--- THE PROBLEM ---
Your answer should hold exactly the lines from the line containing "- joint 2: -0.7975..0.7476" through the end of the entries that follow.
[Start of section]
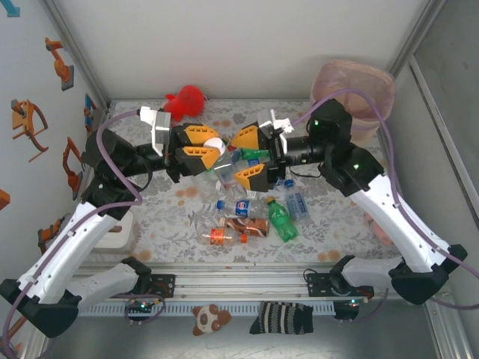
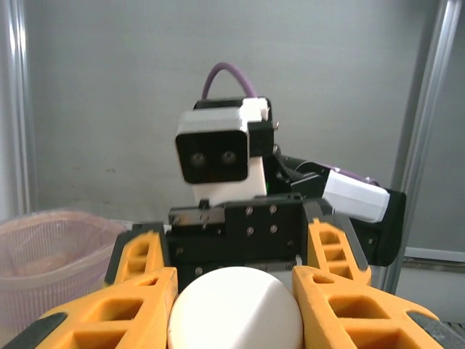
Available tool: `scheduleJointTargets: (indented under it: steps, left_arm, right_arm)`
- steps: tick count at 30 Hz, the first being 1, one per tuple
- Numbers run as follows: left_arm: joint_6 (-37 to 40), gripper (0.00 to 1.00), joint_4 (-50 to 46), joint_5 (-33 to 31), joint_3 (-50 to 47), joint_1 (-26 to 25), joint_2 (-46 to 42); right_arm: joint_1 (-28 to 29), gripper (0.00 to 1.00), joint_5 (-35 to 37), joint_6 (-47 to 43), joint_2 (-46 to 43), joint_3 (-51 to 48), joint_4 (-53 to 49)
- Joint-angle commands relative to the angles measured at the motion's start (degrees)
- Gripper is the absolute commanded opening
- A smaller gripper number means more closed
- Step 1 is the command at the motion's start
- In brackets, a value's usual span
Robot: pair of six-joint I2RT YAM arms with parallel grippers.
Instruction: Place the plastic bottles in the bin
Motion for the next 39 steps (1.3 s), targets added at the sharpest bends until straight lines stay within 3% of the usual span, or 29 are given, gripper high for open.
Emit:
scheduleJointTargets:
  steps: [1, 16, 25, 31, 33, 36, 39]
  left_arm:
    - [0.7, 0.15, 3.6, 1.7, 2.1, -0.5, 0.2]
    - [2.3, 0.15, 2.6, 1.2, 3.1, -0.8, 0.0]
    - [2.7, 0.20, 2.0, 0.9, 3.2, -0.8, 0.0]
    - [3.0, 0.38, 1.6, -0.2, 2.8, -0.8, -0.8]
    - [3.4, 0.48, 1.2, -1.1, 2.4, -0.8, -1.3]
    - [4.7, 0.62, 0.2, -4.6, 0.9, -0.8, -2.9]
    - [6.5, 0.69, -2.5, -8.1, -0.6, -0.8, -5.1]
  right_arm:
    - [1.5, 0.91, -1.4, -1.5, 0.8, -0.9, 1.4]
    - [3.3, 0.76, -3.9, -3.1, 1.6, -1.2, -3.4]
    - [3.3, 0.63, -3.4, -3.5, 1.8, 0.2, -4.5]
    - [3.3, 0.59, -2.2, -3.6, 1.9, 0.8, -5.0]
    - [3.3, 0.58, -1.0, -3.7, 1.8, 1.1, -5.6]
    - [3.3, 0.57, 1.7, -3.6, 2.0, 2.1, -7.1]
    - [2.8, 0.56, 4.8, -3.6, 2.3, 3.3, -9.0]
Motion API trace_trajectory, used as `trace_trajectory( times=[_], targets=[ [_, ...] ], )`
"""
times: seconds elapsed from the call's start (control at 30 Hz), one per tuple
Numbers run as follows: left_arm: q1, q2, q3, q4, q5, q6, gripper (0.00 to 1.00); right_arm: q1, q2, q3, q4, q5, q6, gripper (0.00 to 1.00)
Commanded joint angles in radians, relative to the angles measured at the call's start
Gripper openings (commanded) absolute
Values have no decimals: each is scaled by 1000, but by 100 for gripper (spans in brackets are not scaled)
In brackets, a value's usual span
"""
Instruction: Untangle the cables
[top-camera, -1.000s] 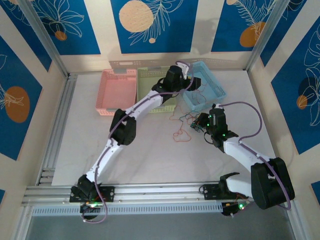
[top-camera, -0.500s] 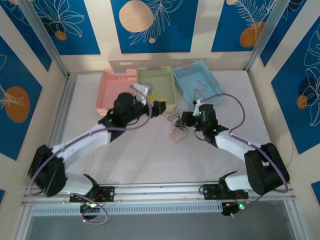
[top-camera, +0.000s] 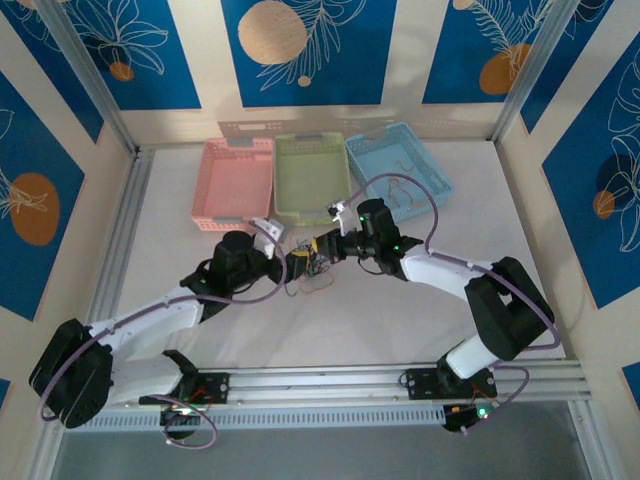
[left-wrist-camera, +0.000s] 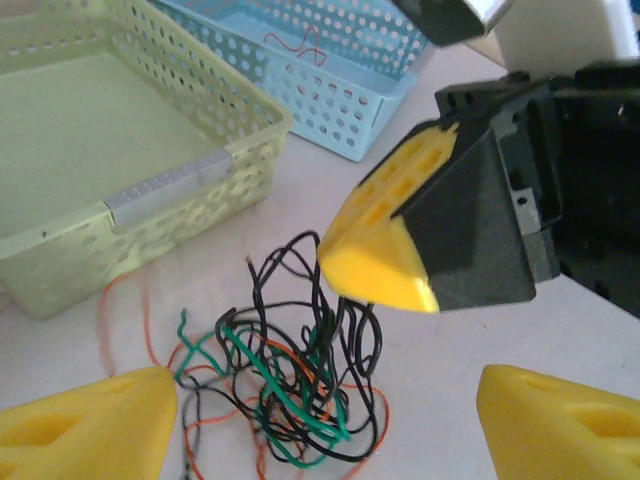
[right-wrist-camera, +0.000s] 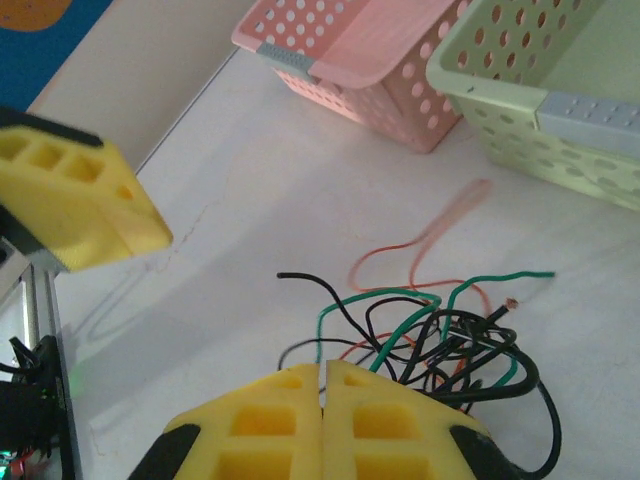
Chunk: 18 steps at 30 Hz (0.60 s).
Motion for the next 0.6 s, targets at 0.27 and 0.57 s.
trace_trajectory(
  times=[0.27, 0.57],
  targets=[
    [174, 222, 15, 190, 212, -142, 74, 1, 11, 36, -33, -45, -36, 0],
    [125, 262, 38, 155, 148, -90, 69, 15, 28, 57, -58, -40, -54, 0]
  ],
)
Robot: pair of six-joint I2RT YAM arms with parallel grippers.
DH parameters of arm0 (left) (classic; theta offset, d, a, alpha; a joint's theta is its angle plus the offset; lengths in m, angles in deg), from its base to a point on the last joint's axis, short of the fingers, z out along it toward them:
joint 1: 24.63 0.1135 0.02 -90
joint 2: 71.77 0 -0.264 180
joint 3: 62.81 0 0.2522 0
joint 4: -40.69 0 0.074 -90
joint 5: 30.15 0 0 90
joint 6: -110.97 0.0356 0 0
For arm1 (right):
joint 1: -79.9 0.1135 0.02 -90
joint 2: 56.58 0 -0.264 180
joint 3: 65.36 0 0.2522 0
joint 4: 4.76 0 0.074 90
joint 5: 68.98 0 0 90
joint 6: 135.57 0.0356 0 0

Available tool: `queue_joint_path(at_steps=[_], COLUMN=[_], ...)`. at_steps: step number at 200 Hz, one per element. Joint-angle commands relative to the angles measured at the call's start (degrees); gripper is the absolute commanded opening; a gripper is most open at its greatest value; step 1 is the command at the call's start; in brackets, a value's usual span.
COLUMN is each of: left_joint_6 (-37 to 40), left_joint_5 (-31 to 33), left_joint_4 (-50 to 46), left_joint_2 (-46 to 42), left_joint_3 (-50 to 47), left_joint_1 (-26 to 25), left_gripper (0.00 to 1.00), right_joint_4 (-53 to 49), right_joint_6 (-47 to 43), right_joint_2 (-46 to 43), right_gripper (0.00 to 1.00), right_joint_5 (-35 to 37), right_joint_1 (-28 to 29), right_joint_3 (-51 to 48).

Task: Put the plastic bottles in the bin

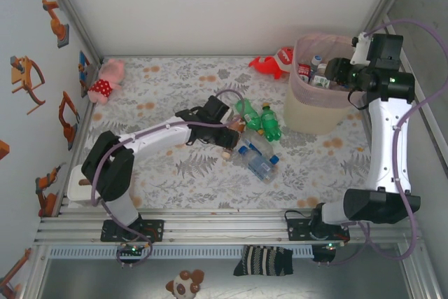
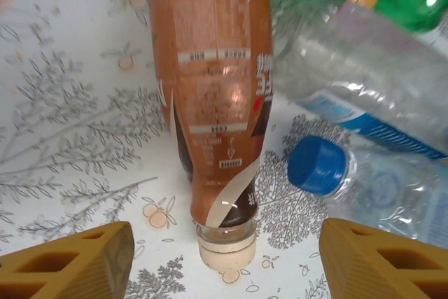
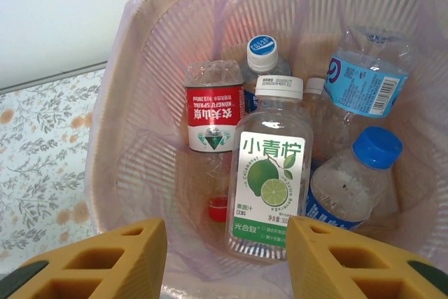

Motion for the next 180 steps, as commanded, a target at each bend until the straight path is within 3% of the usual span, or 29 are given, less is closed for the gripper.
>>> queue_joint_path(at_steps=[1, 180], left_joint_6=[-0.2, 2.1], left_joint_5=[-1.8, -1.4], left_joint_4=[-2.5, -4.9], left_joint_2=[2.1, 10.8], left_joint_3=[-0.8, 0.3], left_joint_1=[-0.7, -2.0], left_gripper=[0.66, 0.41], right_joint_4=[0.6, 0.5], right_joint_6=[0.7, 0.8], right_joint_2=[-1.2, -1.4], right_gripper=[0.47, 0.48], right_joint_5=[-0.8, -1.6], right_joint_1=[0.3, 0.3], right_joint_3=[-0.7, -0.4])
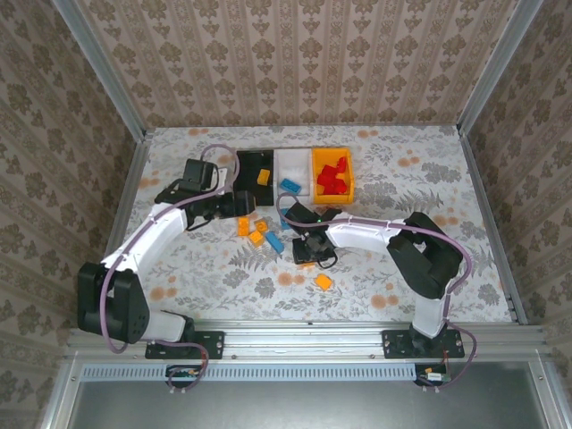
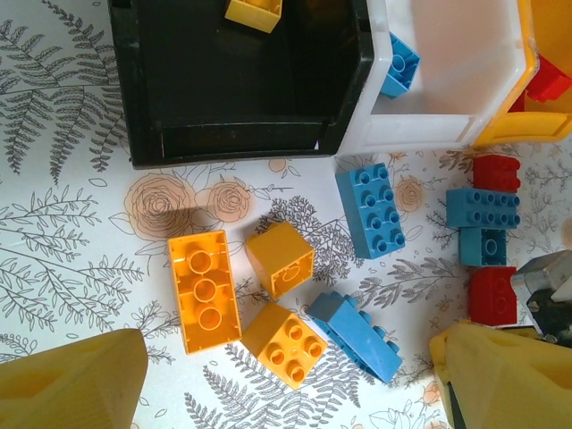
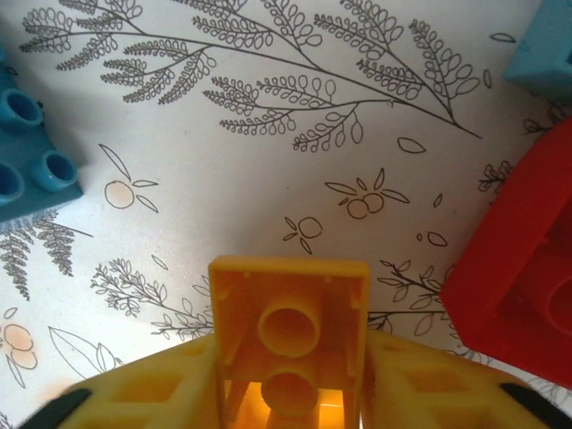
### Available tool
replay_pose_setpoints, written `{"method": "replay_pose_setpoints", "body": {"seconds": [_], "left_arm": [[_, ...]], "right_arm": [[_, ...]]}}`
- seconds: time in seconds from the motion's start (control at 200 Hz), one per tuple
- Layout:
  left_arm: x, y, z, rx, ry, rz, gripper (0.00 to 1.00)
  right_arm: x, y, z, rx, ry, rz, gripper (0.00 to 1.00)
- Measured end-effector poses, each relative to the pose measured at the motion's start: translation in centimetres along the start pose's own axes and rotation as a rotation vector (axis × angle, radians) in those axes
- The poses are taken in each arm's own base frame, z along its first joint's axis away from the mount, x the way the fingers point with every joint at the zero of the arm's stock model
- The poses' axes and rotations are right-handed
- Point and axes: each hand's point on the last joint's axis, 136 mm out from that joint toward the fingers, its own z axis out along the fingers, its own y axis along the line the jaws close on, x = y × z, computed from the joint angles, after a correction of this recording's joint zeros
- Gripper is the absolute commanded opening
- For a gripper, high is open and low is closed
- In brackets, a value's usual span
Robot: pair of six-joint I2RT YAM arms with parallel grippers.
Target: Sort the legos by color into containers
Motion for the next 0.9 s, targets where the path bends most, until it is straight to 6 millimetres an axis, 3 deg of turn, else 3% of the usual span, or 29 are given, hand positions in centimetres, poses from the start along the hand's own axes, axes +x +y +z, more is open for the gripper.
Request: {"method": "replay_pose_setpoints", "body": {"seconds": [0.22,0.36,0.48,0.635,0.775,0.9], "left_arm": [[-0.7,0.0,-1.4,0.029,-0.037,-0.021,0.89],[-1.2,-0.8,-3.2,0.063,-0.085,-0.02,0.92],[-0.9,-1.5,-4.8,0.086,-0.125,-0.015,0.93],[0.3,-1.6,-6.8,0.091,-0.155,-0.015,0.96],[1.5,-1.4,-8.2,0.084,-0.155,-0.023,0.97],[3.0,-1.1,-8.8,0.076,-0.146,-0.028,0.97]], "right_arm": [[0.1,0.6,-0.8,0.004,-0.005,-0.018,0.35],[-1.6,2.1,-3.7,-0.039,-0.049,-0.031,0.35],[-6.0,5.1,-8.0,-0.12,-0.152,-0.066,0.35],[-13.5,8.4,-12.7,-0.215,-0.294,-0.085,0.35],[-19.4,10.3,-12.6,-0.257,-0.35,-0.1,0.35],[-23.4,11.0,-9.7,-0.269,-0.355,-0.099,0.35]]}}
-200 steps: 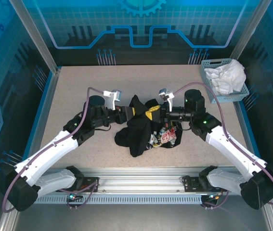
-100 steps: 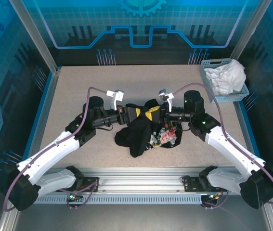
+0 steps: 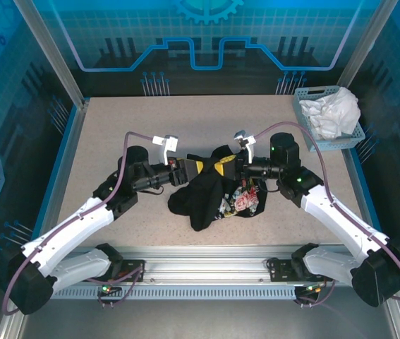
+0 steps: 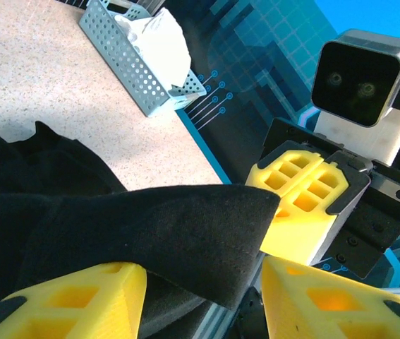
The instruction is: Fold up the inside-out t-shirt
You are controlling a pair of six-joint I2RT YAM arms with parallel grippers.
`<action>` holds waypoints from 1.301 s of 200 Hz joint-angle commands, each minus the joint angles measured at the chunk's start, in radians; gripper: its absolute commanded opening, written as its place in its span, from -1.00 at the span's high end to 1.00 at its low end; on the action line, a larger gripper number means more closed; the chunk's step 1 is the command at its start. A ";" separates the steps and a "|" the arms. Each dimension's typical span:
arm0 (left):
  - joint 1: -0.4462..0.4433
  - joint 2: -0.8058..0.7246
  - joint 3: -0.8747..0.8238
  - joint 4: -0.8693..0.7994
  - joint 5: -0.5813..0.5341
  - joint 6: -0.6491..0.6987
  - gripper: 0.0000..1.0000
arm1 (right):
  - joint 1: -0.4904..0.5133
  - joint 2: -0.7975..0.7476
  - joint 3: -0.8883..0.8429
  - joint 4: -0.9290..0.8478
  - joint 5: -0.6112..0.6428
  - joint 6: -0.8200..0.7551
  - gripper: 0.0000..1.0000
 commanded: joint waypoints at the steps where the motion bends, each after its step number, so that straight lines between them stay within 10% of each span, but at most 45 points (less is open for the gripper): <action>1: 0.006 0.022 0.014 0.041 0.030 0.019 0.02 | -0.015 0.005 -0.002 0.021 -0.005 0.016 1.00; 39: -0.005 0.105 0.034 0.097 0.084 -0.019 0.09 | -0.012 0.003 -0.012 0.041 0.001 0.034 1.00; 75: -0.006 0.099 0.064 0.111 0.072 -0.012 1.00 | -0.004 0.005 0.057 -0.203 0.177 -0.100 0.94; 96: -0.006 0.081 0.074 0.107 0.053 -0.025 1.00 | 0.020 0.028 0.145 -0.430 0.515 -0.123 0.80; 143: -0.046 0.101 0.115 0.041 -0.032 -0.032 1.00 | 0.176 0.020 0.156 -0.449 0.731 -0.195 0.32; 222: -0.089 0.104 0.171 -0.006 -0.110 -0.029 1.00 | 0.279 -0.039 -0.057 -0.207 0.770 -0.153 -0.18; 260: -0.088 0.038 0.196 -0.068 -0.123 -0.030 1.00 | 0.269 0.012 0.044 -0.355 0.986 -0.196 0.19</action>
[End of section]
--- ANSWER SPACE ---
  - joint 2: -0.7975..0.7476
  - joint 3: -0.8883..0.8429
  - joint 4: -0.9290..0.8478
  - joint 5: -0.6112..0.6428
  - joint 6: -0.8200..0.7551
  - gripper: 0.0000..1.0000
 commanded: joint waypoints at the steps where the motion bends, each after its step number, so that straight lines between them stay within 10% of each span, but at most 45 points (less is open for the gripper): <action>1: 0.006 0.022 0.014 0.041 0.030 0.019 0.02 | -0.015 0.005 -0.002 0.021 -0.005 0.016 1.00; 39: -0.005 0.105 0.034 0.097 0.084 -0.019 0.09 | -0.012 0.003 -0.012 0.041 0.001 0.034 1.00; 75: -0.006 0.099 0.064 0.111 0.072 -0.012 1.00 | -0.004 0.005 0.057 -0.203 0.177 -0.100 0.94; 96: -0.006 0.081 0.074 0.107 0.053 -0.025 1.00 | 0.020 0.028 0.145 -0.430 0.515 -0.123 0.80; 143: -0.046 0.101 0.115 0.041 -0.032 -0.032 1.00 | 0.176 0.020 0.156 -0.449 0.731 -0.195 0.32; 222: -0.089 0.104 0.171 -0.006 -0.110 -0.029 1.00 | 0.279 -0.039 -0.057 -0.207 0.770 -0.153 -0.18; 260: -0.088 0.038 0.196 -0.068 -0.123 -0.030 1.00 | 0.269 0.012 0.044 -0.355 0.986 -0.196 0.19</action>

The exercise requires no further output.